Many ksoftirqd daemons using 99% of I/O

kristian.kirilov

Well-Known Member
Nov 17, 2016
64
2
48
40
Hello,

after the latest kernel upgrade (i think) there is a lot of ksoftirqd/0,2,3,4 daemons which consuming 99% of disk I/O? I've got this issue with two different servers, different hardware.

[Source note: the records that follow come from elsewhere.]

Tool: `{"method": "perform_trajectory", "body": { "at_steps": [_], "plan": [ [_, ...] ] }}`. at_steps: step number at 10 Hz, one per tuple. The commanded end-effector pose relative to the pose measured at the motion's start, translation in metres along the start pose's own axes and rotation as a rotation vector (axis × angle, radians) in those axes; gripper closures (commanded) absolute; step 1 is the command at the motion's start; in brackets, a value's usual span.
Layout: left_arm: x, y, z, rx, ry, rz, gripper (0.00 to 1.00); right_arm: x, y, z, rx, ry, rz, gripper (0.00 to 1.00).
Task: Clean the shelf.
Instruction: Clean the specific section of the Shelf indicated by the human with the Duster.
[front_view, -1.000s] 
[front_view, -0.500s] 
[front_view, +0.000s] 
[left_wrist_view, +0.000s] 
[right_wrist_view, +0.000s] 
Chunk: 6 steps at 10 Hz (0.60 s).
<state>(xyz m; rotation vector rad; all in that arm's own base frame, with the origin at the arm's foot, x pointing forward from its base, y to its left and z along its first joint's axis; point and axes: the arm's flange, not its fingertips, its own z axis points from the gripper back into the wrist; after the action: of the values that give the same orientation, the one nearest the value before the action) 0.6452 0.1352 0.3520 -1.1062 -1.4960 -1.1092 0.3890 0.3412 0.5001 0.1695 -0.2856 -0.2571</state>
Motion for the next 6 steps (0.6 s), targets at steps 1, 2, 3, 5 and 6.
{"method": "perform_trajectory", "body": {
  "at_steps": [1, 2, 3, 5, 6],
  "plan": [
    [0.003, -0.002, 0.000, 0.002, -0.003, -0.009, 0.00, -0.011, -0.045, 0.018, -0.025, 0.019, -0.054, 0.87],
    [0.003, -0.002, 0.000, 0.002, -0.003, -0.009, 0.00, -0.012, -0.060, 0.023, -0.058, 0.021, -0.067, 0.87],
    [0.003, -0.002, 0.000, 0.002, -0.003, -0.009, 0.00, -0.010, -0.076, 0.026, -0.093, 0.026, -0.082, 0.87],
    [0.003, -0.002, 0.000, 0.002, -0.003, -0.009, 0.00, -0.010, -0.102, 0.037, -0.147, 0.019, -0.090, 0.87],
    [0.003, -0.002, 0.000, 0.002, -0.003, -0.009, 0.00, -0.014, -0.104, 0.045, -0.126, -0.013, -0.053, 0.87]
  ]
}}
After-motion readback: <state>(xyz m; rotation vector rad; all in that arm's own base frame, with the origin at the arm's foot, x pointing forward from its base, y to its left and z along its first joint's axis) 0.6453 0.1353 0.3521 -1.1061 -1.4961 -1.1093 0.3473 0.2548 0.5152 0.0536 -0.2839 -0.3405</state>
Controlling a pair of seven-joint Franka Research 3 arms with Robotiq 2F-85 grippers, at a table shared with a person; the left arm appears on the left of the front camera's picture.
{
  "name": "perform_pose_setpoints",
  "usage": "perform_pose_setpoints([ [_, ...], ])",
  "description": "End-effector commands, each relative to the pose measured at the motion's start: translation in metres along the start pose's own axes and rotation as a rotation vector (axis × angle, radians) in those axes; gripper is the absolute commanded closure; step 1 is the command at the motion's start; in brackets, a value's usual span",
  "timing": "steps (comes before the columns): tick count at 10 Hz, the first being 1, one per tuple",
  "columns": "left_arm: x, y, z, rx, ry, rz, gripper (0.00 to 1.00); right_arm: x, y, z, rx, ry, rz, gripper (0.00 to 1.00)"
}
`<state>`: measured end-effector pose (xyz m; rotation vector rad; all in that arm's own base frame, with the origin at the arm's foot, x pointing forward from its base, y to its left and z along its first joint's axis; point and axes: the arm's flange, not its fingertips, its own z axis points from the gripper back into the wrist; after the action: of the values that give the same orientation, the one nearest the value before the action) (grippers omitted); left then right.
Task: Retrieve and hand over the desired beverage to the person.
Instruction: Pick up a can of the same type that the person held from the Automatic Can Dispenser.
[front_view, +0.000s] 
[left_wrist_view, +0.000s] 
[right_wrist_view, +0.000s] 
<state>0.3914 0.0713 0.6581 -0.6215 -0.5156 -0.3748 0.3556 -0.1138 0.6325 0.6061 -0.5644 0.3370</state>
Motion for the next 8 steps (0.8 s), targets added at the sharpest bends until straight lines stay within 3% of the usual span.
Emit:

Does anybody knows more information about that?
 

Attachments

  • ffffffff.jpg
    ffffffff.jpg
    109.2 KB · Views: 28
Hi,

same problem here.

root@proxmox03:~# pveversion -v
proxmox-ve: 5.1-25 (running kernel: 4.13.4-1-pve)
pve-manager: 5.1-35 (running version: 5.1-35/722cc488)
pve-kernel-4.13.4-1-pve: 4.13.4-25
libpve-http-server-perl: 2.0-6
lvm2: 2.02.168-pve6
corosync: 2.4.2-pve3
libqb0: 1.0.1-1
pve-cluster: 5.0-15
qemu-server: 5.0-17
pve-firmware: 2.0-3
libpve-common-perl: 5.0-20
libpve-guest-common-perl: 2.0-13
libpve-access-control: 5.0-7
libpve-storage-perl: 5.0-16
pve-libspice-server1: 0.12.8-3
vncterm: 1.5-2
pve-docs: 5.1-12
pve-qemu-kvm: 2.9.1-2
pve-container: 2.0-17
pve-firewall: 3.0-3
pve-ha-manager: 2.0-3
ksm-control-daemon: 1.2-2
glusterfs-client: 3.8.8-1
lxc-pve: 2.1.0-2
lxcfs: 2.0.7-pve4
criu: 2.11.1-1~bpo90
novnc-pve: 0.6-4
smartmontools: 6.5+svn4324-1
zfsutils-linux: 0.7.2-pve1~bpo90
openvswitch-switch: 2.6.2~pre+git20161223-3
 
Hi,

which Component produce the Interrupts?

Code:
cat /proc/interrupts
 
I don't know exactly but this is the output of interrupts, see these biggest counts
 

Attachments

  • zzzzzzz.jpg
    zzzzzzz.jpg
    360.6 KB · Views: 32
You have very much Interrupts on your ahci.
What storage technology you are using and is your storage under heavy load?
 
On this machine which i show the picture, i'm using local lvm storage, with software raid. Four disks with RAID6, then LVM as LVM thin-pool.

But i have this issue with different server, which use different technology: HBA's, shared volume presented by Storage, gfs2, clvmd, pacemaker/corosync.

I can show the interrupts from other servers, if you want.
 
yes may this brings more information.
 
Here is it.

On these logs, because of much powered server i'm getting softirq only for cpu0, 1, not at all cpu's. But anytime it shows 99%. This actually is not disk io, but interrupts, i don't know why...
 

Attachments

  • sfsfdsdf.txt
    sfsfdsdf.txt
    28.2 KB · Views: 8
  • gdfdfgdg.jpg
    gdfdfgdg.jpg
    81.4 KB · Views: 15
[48719.602582] perf: interrupt took too long (2515 > 2500), lowering kernel.perf_event_max_sample_rate to 79500
[70360.987751] perf: interrupt took too long (3148 > 3143), lowering kernel.perf_event_max_sample_rate to 63500
[105536.021584] perf: interrupt took too long (4027 > 3935), lowering kernel.perf_event_max_sample_rate to 49500
[208735.997048] perf: interrupt took too long (5036 > 5033), lowering kernel.perf_event_max_sample_rate to 39500

What about that? Isn't it related for interrupts? Sorry i don't have deep kernel understanding skills, i'm just guessing. I try to be helpful.